# Notebook for labeling Articles with ranking of related google searches (extracted from google trends)

1. Test-run with sample data
2. Interpretation of test-run
3. Classification and export for feature candidates

In [50]:
from transformers import pipeline
import pandas as pd
from tqdm import tqdm

In [51]:
classifier = pipeline("zero-shot-classification", model="joeddav/xlm-roberta-large-xnli")

All model checkpoint layers were used when initializing TFXLMRobertaForSequenceClassification.

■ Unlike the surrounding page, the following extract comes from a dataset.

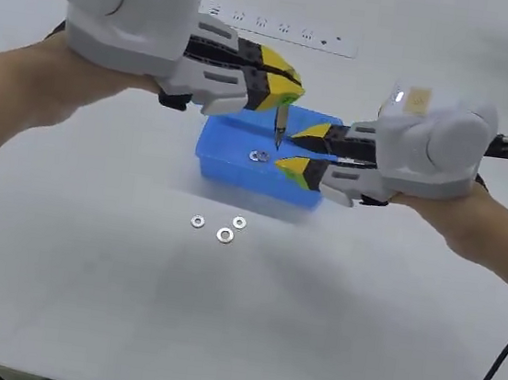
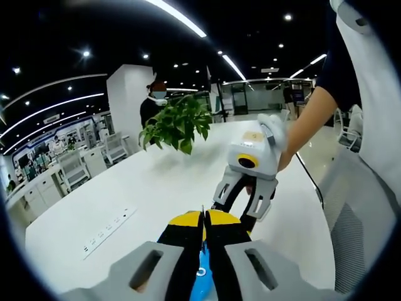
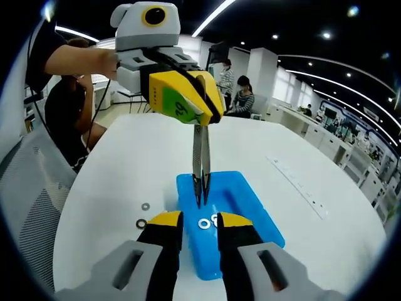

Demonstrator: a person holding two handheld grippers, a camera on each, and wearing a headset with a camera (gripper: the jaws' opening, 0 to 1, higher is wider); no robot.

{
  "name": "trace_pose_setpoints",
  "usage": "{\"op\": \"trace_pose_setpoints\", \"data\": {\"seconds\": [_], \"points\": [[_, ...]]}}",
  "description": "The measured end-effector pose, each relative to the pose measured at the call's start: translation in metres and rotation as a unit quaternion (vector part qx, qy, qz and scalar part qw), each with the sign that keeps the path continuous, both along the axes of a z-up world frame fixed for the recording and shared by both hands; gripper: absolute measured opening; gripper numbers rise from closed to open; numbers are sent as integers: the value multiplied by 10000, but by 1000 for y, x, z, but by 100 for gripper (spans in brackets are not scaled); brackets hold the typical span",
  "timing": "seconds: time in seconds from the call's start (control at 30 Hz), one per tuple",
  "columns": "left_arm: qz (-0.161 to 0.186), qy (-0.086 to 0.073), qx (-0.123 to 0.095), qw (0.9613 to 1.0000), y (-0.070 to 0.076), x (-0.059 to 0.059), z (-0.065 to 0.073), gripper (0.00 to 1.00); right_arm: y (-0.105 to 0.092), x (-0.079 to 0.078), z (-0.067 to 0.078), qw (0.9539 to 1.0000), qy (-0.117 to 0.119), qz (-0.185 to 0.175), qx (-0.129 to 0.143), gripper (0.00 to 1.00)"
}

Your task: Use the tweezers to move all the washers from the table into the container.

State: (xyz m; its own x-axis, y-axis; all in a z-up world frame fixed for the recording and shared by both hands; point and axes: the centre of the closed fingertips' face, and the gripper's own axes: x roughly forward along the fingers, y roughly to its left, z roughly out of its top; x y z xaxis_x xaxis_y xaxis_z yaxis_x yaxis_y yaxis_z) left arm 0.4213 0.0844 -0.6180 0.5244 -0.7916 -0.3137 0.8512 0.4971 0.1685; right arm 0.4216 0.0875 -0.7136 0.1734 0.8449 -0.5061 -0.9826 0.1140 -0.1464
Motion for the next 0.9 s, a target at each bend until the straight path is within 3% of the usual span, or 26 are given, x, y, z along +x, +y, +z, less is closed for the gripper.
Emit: {"op": "trace_pose_setpoints", "data": {"seconds": [0.13,0.27,0.37,0.5,0.63,0.77,0.8,0.83,0.9], "points": [[79,-15,-4,10000,5,-12,2,5,-6,-7,7,9999,61,-85,103,30],[197,-13,-49,9998,13,-25,1,5,-14,-12,17,9994,-53,-238,263,33],[343,49,-334,9988,17,-35,1,5,-19,-18,22,9985,36,-358,414,40],[391,79,-273,9988,22,-49,-8,5,-25,-30,24,9980,76,-418,472,52],[435,58,-369,9984,22,-63,-7,5,-35,-40,25,9971,113,-518,546,63],[401,43,-343,9986,20,-73,-15,5,-46,-48,17,9972,238,-564,436,72],[369,5,-337,9988,19,-75,-16,5,-49,-49,16,9971,216,-603,419,74],[339,-61,-379,9987,18,-78,-17,5,-53,-44,19,9965,-21,-731,410,77],[382,-62,-461,9982,18,-78,-19,5,-55,-47,22,9961,-35,-768,438,87]]}}
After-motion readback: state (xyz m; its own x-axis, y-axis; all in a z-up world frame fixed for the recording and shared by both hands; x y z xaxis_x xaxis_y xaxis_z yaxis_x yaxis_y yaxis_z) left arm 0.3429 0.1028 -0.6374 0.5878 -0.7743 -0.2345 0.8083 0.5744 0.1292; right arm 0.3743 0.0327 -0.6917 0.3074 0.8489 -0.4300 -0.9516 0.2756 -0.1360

All the layers of TFXLMRobertaForSequenceClassification were initialized from the model checkpoint at joeddav/xlm-roberta-large-xnli.
If your task is similar to the task the model of the checkpoint was trained on, you can already use TFXLMRobertaForSequenceClassification for predictions without further training.


## 1. Testrun with sample
- get one example ('E-Auto') from page_ids in feature data set and apply the classifier model with lables from google trends realated queries for 'E-Auto'

In [5]:
file_path_features = '../data/data_features.csv'
file_path_labels = '../data/related_queries.csv'

df = pd.read_csv(file_path_features)
df_labels = pd.read_csv(file_path_labels)


In [None]:
df_labels.info()

In [None]:
df_labels.head(20)

In [8]:
# get sample text to be classified from classification_product = 'E-Auto'

df_e_auto = df[df['classification_product'] == 'E-Auto']

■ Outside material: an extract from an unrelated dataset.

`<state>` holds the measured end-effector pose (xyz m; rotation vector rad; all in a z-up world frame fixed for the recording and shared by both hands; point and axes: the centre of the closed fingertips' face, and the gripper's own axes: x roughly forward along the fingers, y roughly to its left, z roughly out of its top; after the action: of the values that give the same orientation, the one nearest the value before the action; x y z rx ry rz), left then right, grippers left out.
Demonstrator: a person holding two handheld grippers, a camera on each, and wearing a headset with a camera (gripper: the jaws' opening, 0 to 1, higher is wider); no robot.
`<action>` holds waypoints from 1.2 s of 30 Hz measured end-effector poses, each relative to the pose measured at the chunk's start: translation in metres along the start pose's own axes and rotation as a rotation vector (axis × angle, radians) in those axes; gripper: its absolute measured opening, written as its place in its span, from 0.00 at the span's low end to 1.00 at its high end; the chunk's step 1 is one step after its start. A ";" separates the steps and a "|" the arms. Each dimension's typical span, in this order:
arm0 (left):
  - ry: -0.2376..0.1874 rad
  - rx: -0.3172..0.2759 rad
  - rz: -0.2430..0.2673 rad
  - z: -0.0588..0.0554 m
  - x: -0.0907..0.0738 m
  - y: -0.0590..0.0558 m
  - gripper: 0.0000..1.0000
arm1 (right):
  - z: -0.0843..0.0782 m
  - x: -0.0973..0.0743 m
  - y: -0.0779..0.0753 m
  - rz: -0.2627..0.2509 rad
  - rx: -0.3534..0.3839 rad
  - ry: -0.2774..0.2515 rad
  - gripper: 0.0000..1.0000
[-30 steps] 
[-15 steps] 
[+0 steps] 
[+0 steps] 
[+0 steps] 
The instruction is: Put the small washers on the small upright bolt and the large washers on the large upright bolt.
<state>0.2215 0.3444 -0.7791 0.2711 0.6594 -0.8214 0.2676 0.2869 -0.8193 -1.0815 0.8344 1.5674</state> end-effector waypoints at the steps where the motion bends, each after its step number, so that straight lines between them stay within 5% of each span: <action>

sample_abstract = df_e_auto.abstract.iloc[0]
sample_meta_desc = df_e_auto.meta_description.iloc[0]
sample_meta_title = df_e_auto.meta_title.iloc[0]

In [9]:
# get labels for classification from google trends related searches for search term = 'E-Auto'
df_labels_e_auto = df_labels[df_labels['classification_product'] == 'E-Auto']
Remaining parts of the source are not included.